What you will do >>
For this exercise, repeat every line of the material exactly.

Supplied material >>
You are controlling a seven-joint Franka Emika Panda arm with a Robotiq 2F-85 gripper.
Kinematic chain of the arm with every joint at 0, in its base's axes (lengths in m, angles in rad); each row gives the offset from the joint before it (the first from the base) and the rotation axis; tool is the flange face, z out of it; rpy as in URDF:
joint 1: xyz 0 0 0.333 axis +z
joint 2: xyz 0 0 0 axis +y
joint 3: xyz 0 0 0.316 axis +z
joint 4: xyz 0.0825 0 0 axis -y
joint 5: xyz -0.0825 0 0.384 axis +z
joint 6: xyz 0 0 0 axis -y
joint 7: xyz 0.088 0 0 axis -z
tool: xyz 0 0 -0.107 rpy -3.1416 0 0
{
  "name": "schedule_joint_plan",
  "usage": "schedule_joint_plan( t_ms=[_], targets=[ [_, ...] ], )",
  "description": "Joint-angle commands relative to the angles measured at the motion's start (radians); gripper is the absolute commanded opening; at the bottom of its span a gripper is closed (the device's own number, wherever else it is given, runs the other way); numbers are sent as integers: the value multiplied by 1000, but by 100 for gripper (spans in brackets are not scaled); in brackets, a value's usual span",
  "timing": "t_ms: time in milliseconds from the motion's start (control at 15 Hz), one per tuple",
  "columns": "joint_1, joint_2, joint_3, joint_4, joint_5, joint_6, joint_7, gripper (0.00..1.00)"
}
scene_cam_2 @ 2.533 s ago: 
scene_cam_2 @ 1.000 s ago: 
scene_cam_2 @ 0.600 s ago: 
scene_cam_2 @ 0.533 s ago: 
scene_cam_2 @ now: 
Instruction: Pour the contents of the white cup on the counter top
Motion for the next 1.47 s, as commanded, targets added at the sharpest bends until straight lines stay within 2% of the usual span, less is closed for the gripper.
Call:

Written answer >>
You are controlling a seven-joint Franka Emika Panda arm with a Robotiq 2F-85 gripper.
Kinematic chain of the arm with every joint at 0, in its base's axes (lengths in m, angles in rad); each row gives the offset from the joint before it (the first from the base) and the rotation axis; tool is the flange face, z out of it; rpy as in URDF:
joint 1: xyz 0 0 0.333 axis +z
joint 2: xyz 0 0 0 axis +y
joint 3: xyz 0 0 0.316 axis +z
joint 4: xyz 0.0825 0 0 axis -y
joint 5: xyz -0.0825 0 0.384 axis +z
joint 6: xyz 0 0 0 axis -y
joint 7: xyz 0.088 0 0 axis -z
tool: xyz 0 0 -0.107 rpy -3.1416 0 0
{
  "name": "schedule_joint_plan",
  "usage": "schedule_joint_plan( t_ms=[_], targets=[ [_, ...] ], )",
  "description": "Joint-angle commands relative to the angles measured at the motion's start (radians); gripper is the absolute commanded opening; at the bottom of its span a gripper is closed (the device's own number, wherever else it is given, runs the other way); numbers are sent as integers: the value multiplied by 1000, but by 100 for gripper (spans in brackets are not scaled); in brackets, a value's usual span",
  "timing": "t_ms: time in milliseconds from the motion's start (control at 15 Hz), one per tuple",
  "columns": "joint_1, joint_2, joint_3, joint_4, joint_5, joint_6, joint_7, gripper (0.00..1.00)"
}
scene_cam_2 @ 2.533 s ago: 
scene_cam_2 @ 1.000 s ago: 
scene_cam_2 @ 0.600 s ago: 
scene_cam_2 @ 0.533 s ago: 
scene_cam_2 @ now: 
Instruction: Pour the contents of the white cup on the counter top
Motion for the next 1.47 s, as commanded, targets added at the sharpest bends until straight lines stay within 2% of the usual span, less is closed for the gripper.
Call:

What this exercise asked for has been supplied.